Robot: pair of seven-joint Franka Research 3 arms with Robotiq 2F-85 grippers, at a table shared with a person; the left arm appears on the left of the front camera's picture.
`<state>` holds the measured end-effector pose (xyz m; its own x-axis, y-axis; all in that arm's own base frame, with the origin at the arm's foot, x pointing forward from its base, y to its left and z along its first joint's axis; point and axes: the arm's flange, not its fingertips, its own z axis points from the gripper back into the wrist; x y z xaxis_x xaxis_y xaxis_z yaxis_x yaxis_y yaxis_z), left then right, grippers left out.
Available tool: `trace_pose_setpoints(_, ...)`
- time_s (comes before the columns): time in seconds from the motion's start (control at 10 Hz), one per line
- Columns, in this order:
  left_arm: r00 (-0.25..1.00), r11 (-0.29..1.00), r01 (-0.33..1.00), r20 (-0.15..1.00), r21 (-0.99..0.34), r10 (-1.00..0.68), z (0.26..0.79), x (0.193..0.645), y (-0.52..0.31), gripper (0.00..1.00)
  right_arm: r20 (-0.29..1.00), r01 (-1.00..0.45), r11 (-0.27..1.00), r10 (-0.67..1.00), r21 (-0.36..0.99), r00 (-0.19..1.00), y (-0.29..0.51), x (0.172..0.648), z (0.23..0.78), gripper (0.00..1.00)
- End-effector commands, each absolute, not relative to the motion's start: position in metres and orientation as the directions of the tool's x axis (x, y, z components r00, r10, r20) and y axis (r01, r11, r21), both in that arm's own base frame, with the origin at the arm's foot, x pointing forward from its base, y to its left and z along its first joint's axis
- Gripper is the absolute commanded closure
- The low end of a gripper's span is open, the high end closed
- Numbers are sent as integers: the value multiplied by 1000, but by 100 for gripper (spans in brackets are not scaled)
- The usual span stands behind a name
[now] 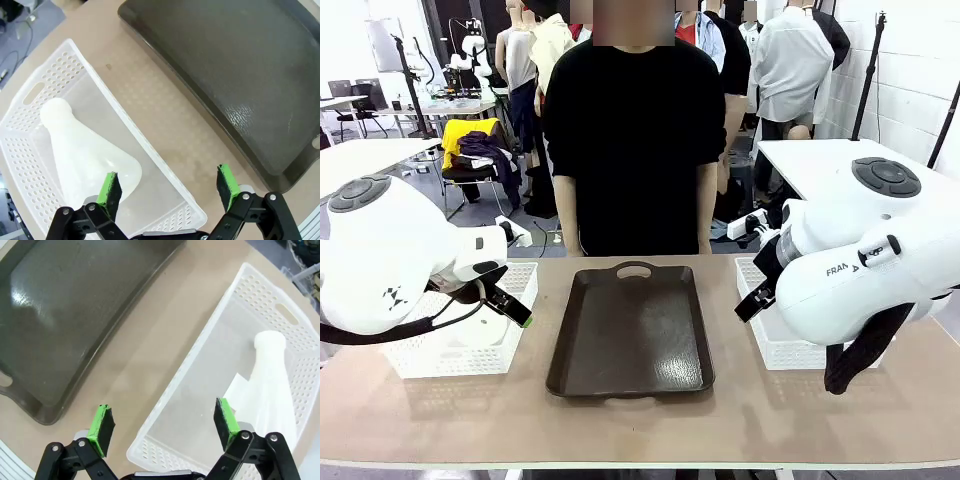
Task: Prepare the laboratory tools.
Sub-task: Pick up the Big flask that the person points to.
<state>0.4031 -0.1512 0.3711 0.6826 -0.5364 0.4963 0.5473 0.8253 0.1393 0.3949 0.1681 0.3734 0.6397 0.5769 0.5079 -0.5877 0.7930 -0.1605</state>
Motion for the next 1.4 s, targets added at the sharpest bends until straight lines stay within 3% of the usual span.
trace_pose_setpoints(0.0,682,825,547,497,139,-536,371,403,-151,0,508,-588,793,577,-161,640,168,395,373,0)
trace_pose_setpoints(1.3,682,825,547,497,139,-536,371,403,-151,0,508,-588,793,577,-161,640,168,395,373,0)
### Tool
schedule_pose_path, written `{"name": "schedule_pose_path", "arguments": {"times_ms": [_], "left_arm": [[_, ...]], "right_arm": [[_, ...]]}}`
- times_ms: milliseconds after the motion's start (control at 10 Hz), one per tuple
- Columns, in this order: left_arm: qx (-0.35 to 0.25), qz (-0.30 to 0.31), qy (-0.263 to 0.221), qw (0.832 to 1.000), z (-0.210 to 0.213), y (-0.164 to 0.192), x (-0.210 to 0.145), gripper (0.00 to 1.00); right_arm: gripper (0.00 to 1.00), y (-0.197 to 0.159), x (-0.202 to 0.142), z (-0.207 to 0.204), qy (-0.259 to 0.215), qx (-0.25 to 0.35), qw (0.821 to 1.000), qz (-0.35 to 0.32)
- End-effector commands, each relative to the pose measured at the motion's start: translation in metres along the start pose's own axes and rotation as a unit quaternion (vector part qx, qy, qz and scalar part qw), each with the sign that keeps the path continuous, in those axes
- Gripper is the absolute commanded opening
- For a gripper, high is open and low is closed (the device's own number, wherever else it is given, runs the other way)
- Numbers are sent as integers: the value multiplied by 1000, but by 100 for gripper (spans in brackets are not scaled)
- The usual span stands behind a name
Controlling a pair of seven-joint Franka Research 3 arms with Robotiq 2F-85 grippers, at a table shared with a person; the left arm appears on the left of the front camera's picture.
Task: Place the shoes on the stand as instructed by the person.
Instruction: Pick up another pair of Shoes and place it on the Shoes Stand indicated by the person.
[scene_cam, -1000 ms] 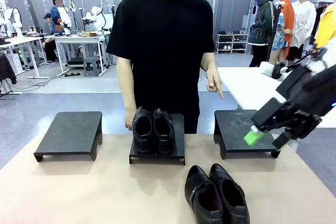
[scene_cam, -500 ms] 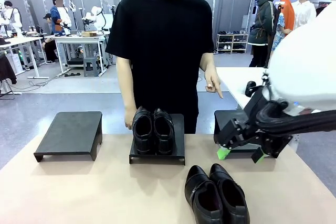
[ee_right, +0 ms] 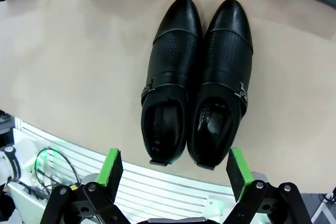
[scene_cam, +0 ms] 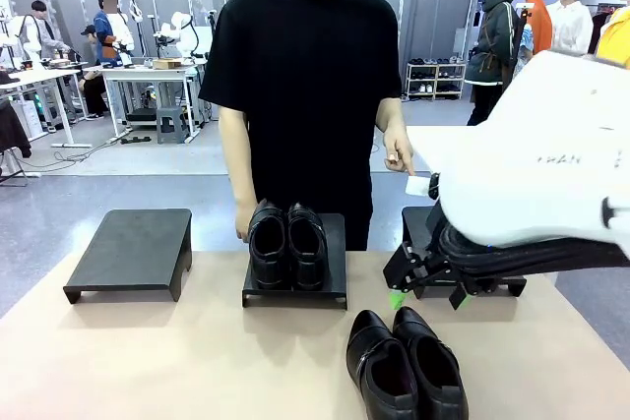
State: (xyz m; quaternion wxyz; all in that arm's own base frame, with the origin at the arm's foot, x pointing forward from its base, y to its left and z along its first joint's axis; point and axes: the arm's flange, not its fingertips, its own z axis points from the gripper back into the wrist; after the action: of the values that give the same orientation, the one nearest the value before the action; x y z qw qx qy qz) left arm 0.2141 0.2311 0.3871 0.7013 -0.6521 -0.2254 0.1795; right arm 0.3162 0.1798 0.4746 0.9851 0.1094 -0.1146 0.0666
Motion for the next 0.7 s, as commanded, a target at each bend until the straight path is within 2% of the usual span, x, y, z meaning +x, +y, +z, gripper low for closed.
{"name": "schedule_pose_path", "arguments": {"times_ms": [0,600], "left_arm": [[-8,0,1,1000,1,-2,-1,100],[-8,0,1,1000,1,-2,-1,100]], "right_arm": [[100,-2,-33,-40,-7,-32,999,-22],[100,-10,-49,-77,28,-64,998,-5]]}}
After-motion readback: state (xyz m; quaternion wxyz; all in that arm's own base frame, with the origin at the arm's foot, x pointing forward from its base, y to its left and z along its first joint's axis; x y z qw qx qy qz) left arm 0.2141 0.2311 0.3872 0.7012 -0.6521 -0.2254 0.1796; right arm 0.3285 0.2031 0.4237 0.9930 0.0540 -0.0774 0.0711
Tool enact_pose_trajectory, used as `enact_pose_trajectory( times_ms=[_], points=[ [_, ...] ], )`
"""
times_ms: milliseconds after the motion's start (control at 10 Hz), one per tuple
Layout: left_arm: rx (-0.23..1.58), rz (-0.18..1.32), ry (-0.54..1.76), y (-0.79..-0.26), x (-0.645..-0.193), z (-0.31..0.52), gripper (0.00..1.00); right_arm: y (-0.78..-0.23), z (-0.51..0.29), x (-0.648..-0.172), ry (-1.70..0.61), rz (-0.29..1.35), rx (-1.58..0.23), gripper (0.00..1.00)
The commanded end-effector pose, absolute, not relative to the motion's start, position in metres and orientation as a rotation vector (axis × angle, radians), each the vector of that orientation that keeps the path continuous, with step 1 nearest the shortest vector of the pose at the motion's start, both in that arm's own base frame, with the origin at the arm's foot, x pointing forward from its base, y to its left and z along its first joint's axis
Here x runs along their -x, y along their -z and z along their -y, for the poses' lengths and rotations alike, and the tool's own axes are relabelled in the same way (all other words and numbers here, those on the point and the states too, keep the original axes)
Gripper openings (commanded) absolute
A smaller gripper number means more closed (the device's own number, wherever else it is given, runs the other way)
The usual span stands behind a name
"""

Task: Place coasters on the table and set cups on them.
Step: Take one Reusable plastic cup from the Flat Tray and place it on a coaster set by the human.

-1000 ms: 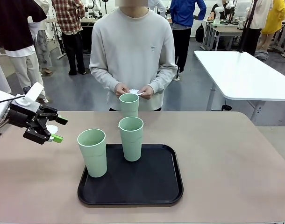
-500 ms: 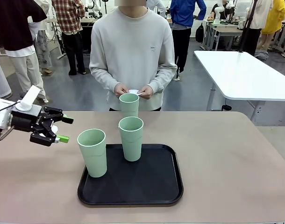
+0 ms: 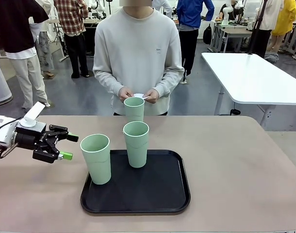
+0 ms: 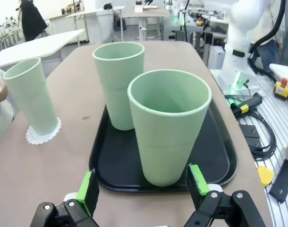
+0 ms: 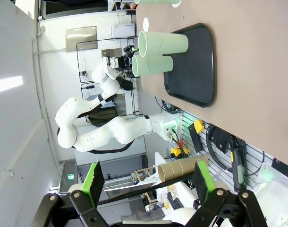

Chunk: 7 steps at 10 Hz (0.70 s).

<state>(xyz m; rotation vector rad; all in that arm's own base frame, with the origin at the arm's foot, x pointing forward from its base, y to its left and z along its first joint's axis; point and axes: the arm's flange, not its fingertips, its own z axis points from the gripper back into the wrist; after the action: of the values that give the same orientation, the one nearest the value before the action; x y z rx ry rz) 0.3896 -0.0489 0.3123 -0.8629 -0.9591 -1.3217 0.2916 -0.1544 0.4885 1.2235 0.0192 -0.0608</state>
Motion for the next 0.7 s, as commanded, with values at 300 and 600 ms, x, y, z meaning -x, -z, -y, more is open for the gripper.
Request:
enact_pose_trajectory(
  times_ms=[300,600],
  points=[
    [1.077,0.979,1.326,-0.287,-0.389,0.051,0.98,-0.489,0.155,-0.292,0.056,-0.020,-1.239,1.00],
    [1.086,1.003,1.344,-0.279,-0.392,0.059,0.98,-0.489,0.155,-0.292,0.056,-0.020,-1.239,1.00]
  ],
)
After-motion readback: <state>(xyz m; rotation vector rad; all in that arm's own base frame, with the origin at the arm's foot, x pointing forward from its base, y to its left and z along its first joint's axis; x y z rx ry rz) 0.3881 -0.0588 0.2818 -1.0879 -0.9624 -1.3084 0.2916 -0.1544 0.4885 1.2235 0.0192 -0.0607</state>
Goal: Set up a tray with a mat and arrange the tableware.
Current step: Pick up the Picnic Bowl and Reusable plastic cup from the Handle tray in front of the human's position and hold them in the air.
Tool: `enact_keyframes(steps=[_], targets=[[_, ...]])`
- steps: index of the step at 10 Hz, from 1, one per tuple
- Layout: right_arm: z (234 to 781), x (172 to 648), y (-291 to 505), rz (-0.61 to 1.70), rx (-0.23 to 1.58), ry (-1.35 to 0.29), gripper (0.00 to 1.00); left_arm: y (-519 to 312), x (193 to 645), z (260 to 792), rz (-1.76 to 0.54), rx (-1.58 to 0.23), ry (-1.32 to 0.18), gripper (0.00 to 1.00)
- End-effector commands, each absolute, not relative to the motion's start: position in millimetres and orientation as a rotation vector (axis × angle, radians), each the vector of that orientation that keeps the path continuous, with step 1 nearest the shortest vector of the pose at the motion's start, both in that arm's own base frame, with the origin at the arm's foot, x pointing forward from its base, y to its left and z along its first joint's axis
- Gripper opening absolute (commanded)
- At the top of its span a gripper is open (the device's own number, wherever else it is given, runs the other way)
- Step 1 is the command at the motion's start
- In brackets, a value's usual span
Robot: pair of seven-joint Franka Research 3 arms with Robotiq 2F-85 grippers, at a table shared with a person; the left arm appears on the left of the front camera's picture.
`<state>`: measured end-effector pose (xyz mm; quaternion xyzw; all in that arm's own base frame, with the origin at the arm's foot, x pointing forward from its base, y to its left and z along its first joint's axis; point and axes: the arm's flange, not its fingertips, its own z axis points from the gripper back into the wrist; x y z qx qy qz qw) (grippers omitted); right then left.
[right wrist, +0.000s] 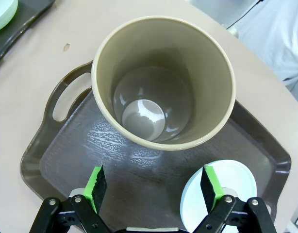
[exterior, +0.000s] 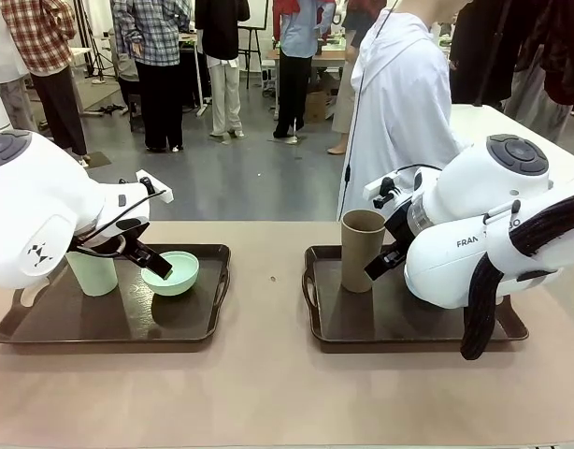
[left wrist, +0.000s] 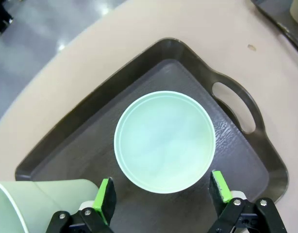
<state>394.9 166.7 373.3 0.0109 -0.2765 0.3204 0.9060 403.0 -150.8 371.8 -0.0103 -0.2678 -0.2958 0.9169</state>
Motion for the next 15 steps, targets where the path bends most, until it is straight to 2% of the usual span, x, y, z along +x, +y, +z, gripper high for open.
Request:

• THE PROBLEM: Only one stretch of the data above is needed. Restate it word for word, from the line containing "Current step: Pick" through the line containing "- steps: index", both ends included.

• RESULT OF THE TASK:
Current step: Pick up the Picnic Bowl and Reusable plastic cup from the Handle tray in front of the human's position and hold them in the air.
Tool: `enact_keyframes(steps=[_], targets=[[_, ...]])`
- steps: index of the step at 10 Hz, from 1, one per tuple

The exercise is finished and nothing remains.